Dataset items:

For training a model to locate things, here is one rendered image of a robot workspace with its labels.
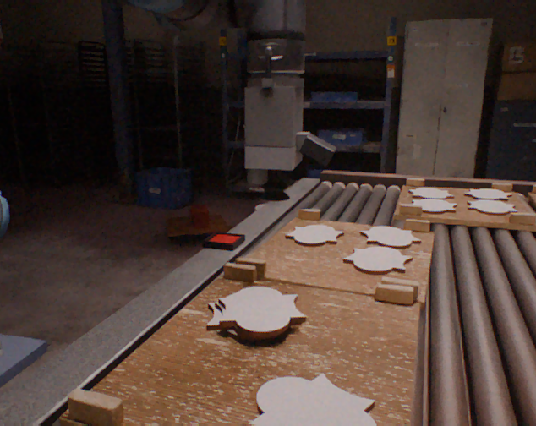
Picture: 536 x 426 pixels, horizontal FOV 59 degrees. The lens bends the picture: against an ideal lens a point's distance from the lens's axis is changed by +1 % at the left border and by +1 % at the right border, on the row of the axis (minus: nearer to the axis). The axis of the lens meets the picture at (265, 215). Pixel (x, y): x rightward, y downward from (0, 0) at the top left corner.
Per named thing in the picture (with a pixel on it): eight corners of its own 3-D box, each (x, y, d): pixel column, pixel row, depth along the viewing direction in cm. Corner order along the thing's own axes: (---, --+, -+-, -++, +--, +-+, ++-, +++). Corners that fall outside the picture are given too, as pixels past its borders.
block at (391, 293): (374, 301, 76) (374, 285, 76) (375, 296, 78) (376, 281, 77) (412, 307, 74) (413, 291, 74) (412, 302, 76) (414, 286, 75)
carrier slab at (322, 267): (228, 279, 89) (228, 271, 88) (295, 222, 126) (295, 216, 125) (423, 311, 77) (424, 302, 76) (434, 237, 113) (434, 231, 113)
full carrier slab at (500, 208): (393, 220, 128) (395, 204, 127) (402, 189, 166) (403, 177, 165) (540, 232, 117) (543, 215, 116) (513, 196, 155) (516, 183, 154)
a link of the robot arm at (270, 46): (309, 43, 64) (299, 37, 56) (308, 79, 65) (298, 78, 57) (254, 44, 65) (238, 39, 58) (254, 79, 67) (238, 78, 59)
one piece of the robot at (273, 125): (336, 54, 55) (330, 191, 60) (341, 58, 64) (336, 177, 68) (237, 56, 58) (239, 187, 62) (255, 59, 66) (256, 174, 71)
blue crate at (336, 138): (316, 143, 528) (316, 130, 524) (325, 140, 561) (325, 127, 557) (361, 146, 510) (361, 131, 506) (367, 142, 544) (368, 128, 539)
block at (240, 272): (222, 279, 85) (222, 264, 84) (226, 275, 87) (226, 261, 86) (254, 283, 83) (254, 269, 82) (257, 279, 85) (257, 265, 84)
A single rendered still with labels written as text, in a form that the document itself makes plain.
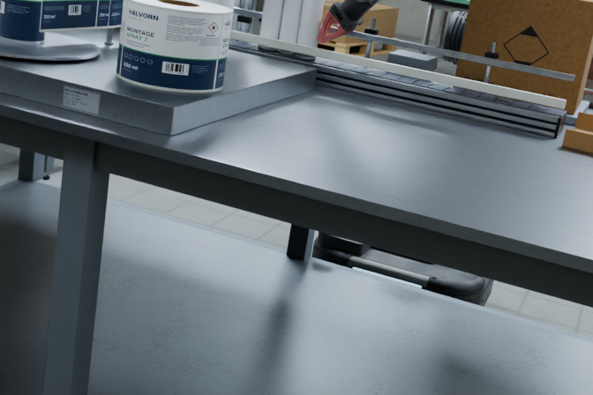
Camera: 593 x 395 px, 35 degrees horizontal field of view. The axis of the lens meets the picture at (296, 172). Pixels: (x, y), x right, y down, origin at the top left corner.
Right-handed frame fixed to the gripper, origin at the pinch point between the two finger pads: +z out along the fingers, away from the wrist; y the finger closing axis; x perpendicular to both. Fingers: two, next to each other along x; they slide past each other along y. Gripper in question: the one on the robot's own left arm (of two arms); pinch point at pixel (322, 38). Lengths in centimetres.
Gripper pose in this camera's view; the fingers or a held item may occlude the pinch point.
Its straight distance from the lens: 228.4
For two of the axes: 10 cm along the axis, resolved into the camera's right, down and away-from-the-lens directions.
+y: -3.6, 1.9, -9.2
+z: -6.8, 6.2, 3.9
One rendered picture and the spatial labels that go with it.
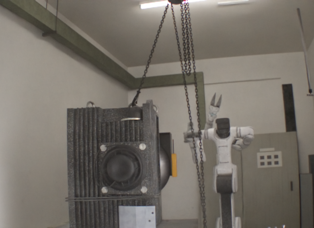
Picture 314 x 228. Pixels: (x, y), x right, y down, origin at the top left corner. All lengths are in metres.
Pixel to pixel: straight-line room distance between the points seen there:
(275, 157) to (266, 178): 0.32
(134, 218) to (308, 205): 3.56
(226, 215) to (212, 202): 1.79
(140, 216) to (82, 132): 0.59
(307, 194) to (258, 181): 0.74
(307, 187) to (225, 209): 2.08
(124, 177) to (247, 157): 3.24
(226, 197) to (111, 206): 1.41
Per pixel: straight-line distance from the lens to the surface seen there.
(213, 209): 4.93
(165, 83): 5.28
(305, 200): 4.98
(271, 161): 4.89
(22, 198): 2.91
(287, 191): 4.93
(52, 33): 3.23
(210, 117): 3.18
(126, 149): 1.85
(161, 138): 2.44
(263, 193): 4.90
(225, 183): 2.99
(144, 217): 1.73
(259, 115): 5.16
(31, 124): 3.03
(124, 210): 1.77
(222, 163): 3.05
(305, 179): 4.96
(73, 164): 1.99
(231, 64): 5.32
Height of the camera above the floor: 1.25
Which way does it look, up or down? 8 degrees up
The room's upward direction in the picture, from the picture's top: 2 degrees counter-clockwise
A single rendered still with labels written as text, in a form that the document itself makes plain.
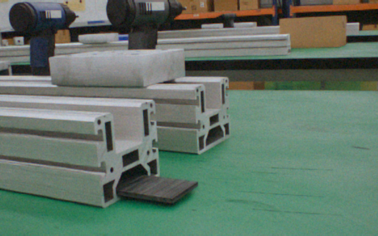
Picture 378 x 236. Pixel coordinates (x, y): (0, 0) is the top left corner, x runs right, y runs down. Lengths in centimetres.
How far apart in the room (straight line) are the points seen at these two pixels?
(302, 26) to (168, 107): 198
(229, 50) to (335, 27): 60
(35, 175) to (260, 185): 22
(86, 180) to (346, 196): 24
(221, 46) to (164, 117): 158
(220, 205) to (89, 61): 31
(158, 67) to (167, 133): 9
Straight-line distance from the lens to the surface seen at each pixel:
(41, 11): 98
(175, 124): 62
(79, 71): 68
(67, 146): 46
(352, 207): 45
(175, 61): 69
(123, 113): 50
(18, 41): 622
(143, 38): 87
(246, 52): 215
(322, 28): 253
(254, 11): 1019
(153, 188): 47
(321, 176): 52
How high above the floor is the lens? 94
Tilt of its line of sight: 11 degrees down
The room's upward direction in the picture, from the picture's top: 3 degrees counter-clockwise

• **Instructions for the task**
Output each record above exactly as it stands, excluding all pictures.

• **Worked solution**
For training a model to locate things, here is one rendered image of a robot workspace with its labels.
Picture: 536 x 426 pixels, horizontal FOV 59 degrees. The lens bends the picture: against an ideal lens a point's distance from the lens's axis is changed by +1 % at the left border and by +1 % at the right border, on the row of the axis (minus: nearer to the axis). The axis of the lens meets the picture at (265, 215). Pixel (x, y): x rightward, y downward from (0, 0) at the top left corner.
Per named thing in the picture (with a pixel on it): eight corners of its own 3-D box, each (x, y, d): pixel column, pixel row, depth along the viewing direction in cm. Corner order along the thing's own axes: (---, --+, -+-, -++, +--, +-+, ++-, +++). Corners that fall outside the picture are given too, as pixels past its borders.
block at (391, 293): (374, 301, 76) (374, 285, 76) (375, 296, 78) (376, 281, 77) (412, 307, 74) (413, 291, 74) (412, 302, 76) (414, 286, 75)
carrier slab at (322, 267): (228, 279, 89) (228, 271, 88) (295, 222, 126) (295, 216, 125) (423, 311, 77) (424, 302, 76) (434, 237, 113) (434, 231, 113)
full carrier slab at (500, 208): (393, 220, 128) (395, 204, 127) (402, 189, 166) (403, 177, 165) (540, 232, 117) (543, 215, 116) (513, 196, 155) (516, 183, 154)
a link of the robot arm at (270, 46): (309, 43, 64) (299, 37, 56) (308, 79, 65) (298, 78, 57) (254, 44, 65) (238, 39, 58) (254, 79, 67) (238, 78, 59)
one piece of the robot at (273, 125): (336, 54, 55) (330, 191, 60) (341, 58, 64) (336, 177, 68) (237, 56, 58) (239, 187, 62) (255, 59, 66) (256, 174, 71)
blue crate at (336, 138): (316, 143, 528) (316, 130, 524) (325, 140, 561) (325, 127, 557) (361, 146, 510) (361, 131, 506) (367, 142, 544) (368, 128, 539)
block at (240, 272): (222, 279, 85) (222, 264, 84) (226, 275, 87) (226, 261, 86) (254, 283, 83) (254, 269, 82) (257, 279, 85) (257, 265, 84)
A single rendered still with labels written as text, in a form that the document itself makes plain.
Camera: 593 x 395 px, 35 degrees horizontal field of view. The axis of the lens meets the picture at (296, 172). Pixels: (x, y), x right, y down, origin at the top left corner.
Right-handed frame fixed to the gripper, origin at the pinch point between the two finger pads: +z out along the fingers, away from the wrist; y the finger closing axis; x perpendicular to both. Fingers: two, next to each other along x; they slide past each other along y. Gripper in question: the one on the robot's own left arm (of two arms); pinch point at pixel (322, 38). Lengths in centimetres.
Gripper pose in this camera's view; the fingers or a held item may occlude the pinch point.
Its straight distance from the lens: 228.4
For two of the axes: 10 cm along the axis, resolved into the camera's right, down and away-from-the-lens directions.
+y: -3.6, 1.9, -9.2
+z: -6.8, 6.2, 3.9
One rendered picture and the spatial labels that go with it.
Picture 314 x 228. Pixels: (x, y), x right, y down, origin at the top left corner. All lengths are in metres.
Pixel to pixel: straight-line room distance between the points seen there:
(275, 157) to (266, 178): 0.32
(134, 218) to (308, 205): 3.56
(226, 215) to (212, 202): 1.79
(140, 216) to (82, 132): 0.59
(307, 194) to (258, 181): 0.74
(307, 187) to (225, 209): 2.08
(124, 177) to (247, 157): 3.24
(226, 197) to (111, 206): 1.41
Per pixel: straight-line distance from the lens to the surface seen there.
(213, 209): 4.93
(165, 83): 5.28
(305, 200): 4.98
(271, 161): 4.89
(22, 198): 2.91
(287, 191): 4.93
(52, 33): 3.23
(210, 117): 3.18
(126, 149): 1.85
(161, 138): 2.44
(263, 193): 4.90
(225, 183): 2.99
(144, 217): 1.73
(259, 115): 5.16
(31, 124): 3.03
(124, 210): 1.77
(222, 163): 3.05
(305, 179): 4.96
(73, 164): 1.99
(231, 64): 5.32
Height of the camera above the floor: 1.25
Which way does it look, up or down? 8 degrees up
The room's upward direction in the picture, from the picture's top: 2 degrees counter-clockwise
A single rendered still with labels written as text, in a form that the document itself makes plain.
Picture 378 x 236. Pixel coordinates (x, y): (0, 0) is the top left corner, x runs right, y runs down. Lengths in centimetres.
How far apart in the room (straight line) are the points seen at these two pixels?
(302, 26) to (168, 107): 198
(229, 50) to (335, 27): 60
(35, 175) to (260, 185): 22
(86, 180) to (346, 196): 24
(221, 46) to (164, 117): 158
(220, 205) to (89, 61): 31
(158, 67) to (167, 133): 9
Straight-line distance from the lens to the surface seen at each pixel:
(41, 11): 98
(175, 124): 62
(79, 71): 68
(67, 146): 46
(352, 207): 45
(175, 61): 69
(123, 113): 50
(18, 41): 622
(143, 38): 87
(246, 52): 215
(322, 28): 253
(254, 11): 1019
(153, 188): 47
(321, 176): 52
How high above the floor is the lens? 94
Tilt of its line of sight: 11 degrees down
The room's upward direction in the picture, from the picture's top: 3 degrees counter-clockwise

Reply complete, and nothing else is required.